Share your dilemmas and get honest opinions from other Mumsnetters.

MIL on holiday

31 replies

alliejay81 · 23/10/2019 20:43

DH, DS and I are on holiday with MIL. She is not awful and this is definitely a first world problem.

However.

Her conversational skills are driving me mad. She'll expect me to listen to the minutiae of her life including: details of all her friends, the content of her Facebook feed and her preferred choice of frozen pizza. She'll expect me to remember her preferences and tastes, her weekly routine and the minutiae of her life. She'll launch into a story in the middle and expect me to be able to tell what she's going on about because of my total knowledge of her life.

So far, just about ok. Lot's of people are boring and a little bit self-obsessed. However, she cannot pretend to be interested in anything I say. To the point, she clearly disengages or cuts me off. The worst of this is when I mentioned a childhood memory of my gran, and she cut me off to tell DH about something she'd read on Facebook.

She's just so rude and clearly so disinterested in me - I don't expect much interest, she's not my Mum but politeness would be good. Spending time with her is just so draining but going LC / NC seems extreme. AIBU in thinking she's rude? And does anyone have any suggestions for how I deal with this please?

OP posts:
NoSauce · 23/10/2019 20:49

Some people are sadly like this. I’ve often wondered why. It’s like their brain can only function when they’re talking about themselves and they switch off when anyone else talks.

Can you just stay clear? Are you somewhere warm? If so pool with headphones.

Read a book, go for a walk, watch a film?

Namechangeforthiscancershit · 23/10/2019 20:55

Sounds exhausting but if she has gone this long without becoming any less self absorbed then she probably won't improve.

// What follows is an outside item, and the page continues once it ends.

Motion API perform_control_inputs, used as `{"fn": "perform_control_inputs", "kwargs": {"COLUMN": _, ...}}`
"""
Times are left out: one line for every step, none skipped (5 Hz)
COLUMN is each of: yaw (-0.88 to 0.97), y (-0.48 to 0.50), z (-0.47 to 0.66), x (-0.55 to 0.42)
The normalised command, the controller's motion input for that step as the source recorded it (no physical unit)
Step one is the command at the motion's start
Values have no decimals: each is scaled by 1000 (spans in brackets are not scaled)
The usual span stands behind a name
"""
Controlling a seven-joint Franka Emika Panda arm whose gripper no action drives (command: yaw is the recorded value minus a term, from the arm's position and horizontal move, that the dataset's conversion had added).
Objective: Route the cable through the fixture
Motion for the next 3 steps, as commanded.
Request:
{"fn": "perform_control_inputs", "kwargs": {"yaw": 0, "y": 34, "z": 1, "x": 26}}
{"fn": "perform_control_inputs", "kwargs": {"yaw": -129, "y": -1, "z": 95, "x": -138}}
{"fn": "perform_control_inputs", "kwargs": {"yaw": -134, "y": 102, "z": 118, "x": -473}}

I agree that you need to do anything you can to survive. She (temporarily) won't seem so bad after a few hours away doing something lovely. Let someone else listen to her monologues for a bit!

alliejay81 · 23/10/2019 20:56

Unfortunately I think you've hit the nail on the head there. It makes me sad to think there's probably not a lot I can do to improve the situation. I think some "me time" is probably the answer!

OP posts:
possumgoddess · 23/10/2019 20:57

My dearly loved mother-in-law was a little bit like this in the way that she would chat on about people or situations I knew nothing about but I put it down to her being on her own most of the time so when she had company it all came pouring out. I didn't mind, DH and I used to have a little giggle about it sometimes when we had been told at length all about Gladys and her legs and what she was going to do about the garden..... I miss her a lot. Obviously that doesn't account for her not listening to you, but could it be part of it do you think? You don't mention a FIL.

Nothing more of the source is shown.